# WHAT IS REQUIRED
Of the lines below, report only those that contain "black".

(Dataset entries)
# # #

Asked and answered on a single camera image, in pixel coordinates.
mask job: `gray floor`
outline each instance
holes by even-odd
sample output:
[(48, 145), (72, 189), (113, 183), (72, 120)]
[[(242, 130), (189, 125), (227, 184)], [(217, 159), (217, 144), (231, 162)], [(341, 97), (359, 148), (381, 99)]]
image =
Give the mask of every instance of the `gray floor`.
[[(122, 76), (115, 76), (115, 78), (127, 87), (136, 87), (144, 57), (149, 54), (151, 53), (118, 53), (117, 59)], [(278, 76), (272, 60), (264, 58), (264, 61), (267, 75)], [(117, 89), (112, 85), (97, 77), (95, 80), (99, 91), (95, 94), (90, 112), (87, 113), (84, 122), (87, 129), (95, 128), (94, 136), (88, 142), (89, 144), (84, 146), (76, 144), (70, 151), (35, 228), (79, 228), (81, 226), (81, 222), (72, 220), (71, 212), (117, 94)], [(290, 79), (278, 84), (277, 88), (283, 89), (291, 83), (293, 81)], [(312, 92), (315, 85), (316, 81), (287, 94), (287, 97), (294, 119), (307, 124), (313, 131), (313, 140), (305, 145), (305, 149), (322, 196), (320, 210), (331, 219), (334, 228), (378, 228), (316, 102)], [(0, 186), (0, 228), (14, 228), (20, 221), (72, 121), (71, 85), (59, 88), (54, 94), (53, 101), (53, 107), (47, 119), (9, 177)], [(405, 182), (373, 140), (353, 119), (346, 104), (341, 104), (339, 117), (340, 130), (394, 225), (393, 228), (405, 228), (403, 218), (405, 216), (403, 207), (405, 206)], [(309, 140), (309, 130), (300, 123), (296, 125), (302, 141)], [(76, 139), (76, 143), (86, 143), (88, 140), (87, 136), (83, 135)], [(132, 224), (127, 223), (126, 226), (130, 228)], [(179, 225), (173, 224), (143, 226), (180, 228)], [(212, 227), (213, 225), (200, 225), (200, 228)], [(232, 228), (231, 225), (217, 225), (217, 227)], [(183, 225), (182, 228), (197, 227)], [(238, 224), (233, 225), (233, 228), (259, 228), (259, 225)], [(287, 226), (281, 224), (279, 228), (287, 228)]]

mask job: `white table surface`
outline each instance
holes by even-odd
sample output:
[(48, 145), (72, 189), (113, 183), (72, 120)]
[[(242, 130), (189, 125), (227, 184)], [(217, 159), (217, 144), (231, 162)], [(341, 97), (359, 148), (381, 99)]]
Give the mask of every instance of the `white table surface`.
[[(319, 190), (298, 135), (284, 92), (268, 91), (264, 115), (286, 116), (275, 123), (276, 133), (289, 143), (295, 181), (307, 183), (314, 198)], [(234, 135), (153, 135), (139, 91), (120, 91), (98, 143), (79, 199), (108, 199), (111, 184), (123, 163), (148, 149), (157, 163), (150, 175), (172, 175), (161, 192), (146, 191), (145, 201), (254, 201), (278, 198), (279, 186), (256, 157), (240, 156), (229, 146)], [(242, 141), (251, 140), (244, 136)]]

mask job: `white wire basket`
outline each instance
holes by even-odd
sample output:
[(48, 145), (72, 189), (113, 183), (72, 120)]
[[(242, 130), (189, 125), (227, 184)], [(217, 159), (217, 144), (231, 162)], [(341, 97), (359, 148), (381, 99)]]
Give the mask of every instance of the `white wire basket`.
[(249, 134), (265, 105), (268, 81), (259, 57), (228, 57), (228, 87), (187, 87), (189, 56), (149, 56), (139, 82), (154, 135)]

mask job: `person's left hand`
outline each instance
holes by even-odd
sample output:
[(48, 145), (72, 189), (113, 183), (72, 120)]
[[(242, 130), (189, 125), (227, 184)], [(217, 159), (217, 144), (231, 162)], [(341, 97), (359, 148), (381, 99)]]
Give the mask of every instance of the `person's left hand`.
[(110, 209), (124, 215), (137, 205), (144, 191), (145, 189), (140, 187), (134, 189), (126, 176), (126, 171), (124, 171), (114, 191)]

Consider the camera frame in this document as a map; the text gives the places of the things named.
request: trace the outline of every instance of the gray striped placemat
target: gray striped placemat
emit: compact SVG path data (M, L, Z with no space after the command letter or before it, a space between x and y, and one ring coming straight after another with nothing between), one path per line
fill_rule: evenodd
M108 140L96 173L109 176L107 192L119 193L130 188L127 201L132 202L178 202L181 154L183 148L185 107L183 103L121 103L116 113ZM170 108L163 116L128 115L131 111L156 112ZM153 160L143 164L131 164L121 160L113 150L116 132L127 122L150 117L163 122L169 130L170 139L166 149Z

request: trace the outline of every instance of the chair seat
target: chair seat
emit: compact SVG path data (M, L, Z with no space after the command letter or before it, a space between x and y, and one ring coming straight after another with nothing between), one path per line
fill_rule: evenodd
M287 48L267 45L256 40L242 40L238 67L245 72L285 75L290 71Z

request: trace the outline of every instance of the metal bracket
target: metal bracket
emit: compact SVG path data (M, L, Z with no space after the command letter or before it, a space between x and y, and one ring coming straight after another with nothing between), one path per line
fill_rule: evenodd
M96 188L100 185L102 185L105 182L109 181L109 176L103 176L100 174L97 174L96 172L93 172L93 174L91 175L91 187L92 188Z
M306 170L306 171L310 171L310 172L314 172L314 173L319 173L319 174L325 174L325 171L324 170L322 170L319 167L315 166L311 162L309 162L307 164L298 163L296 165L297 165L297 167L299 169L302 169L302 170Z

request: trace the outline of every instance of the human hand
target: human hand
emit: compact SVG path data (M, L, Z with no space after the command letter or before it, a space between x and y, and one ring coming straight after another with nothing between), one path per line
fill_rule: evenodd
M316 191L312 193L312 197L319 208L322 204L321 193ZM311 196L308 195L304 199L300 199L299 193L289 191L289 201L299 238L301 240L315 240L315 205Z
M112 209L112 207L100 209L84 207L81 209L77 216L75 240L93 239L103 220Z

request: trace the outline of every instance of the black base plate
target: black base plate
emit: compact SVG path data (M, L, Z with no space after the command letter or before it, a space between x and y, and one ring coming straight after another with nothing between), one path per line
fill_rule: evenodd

# # #

# SOLUTION
request: trace the outline of every instance of the black base plate
target: black base plate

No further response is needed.